TASK DIRECTIONS: Copy out word for word the line with "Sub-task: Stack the" and the lines that follow it in the listing below, up to the final one.

STORED DATA:
::::::
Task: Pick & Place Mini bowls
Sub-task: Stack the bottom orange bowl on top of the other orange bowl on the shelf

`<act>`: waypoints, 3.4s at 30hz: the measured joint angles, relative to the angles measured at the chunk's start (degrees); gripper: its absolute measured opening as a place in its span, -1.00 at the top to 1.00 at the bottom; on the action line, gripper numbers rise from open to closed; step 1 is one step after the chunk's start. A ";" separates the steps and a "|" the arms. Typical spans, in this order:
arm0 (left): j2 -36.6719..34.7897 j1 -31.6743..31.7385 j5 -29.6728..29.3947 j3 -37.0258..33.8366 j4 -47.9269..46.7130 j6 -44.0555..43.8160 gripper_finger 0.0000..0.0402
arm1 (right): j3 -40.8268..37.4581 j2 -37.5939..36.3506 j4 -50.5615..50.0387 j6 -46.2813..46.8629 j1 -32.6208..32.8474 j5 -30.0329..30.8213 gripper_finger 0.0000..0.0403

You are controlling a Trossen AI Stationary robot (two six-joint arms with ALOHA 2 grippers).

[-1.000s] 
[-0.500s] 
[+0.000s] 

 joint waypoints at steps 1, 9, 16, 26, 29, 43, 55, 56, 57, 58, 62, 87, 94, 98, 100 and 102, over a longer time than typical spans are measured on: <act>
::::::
ANSWER TO THIS EXERCISE:
Sub-task: Stack the bottom orange bowl on top of the other orange bowl on the shelf

`<act>`: waypoints, 3.4s at 30hz: the measured joint angles, relative to the angles measured at the chunk's start (degrees); gripper: its absolute measured opening as a place in its span, -1.00 at the top to 1.00 at the bottom; on the action line, gripper numbers rise from open to closed; step 1 is one step after the chunk's start. A ";" separates the steps and a "|" the arms. Typical spans, in this order:
arm0 (left): j2 -36.6719..34.7897 j1 -31.6743..31.7385 j5 -29.6728..29.3947 j3 -37.0258..33.8366 j4 -47.9269..46.7130 j6 -44.0555..43.8160 gripper_finger 0.0000..0.0402
arm1 (right): j3 -40.8268..37.4581 j2 -37.5939..36.3506 j4 -50.5615..50.0387 j6 -46.2813..46.8629 j1 -32.6208..32.8474 j5 -30.0329..30.8213 gripper_finger 0.0000..0.0403

You are controlling a Trossen AI Stationary robot (two six-joint arms with ALOHA 2 grippers).

[-1.000s] 
[-0.500s] 
[+0.000s] 

 joint waypoints at steps 1, 9, 16, 26, 29, 43, 55, 56, 57, 58, 62, 87, 94, 98, 100 and 102, over a longer time than typical spans are measured on: <act>

At this stage, the exercise is finished.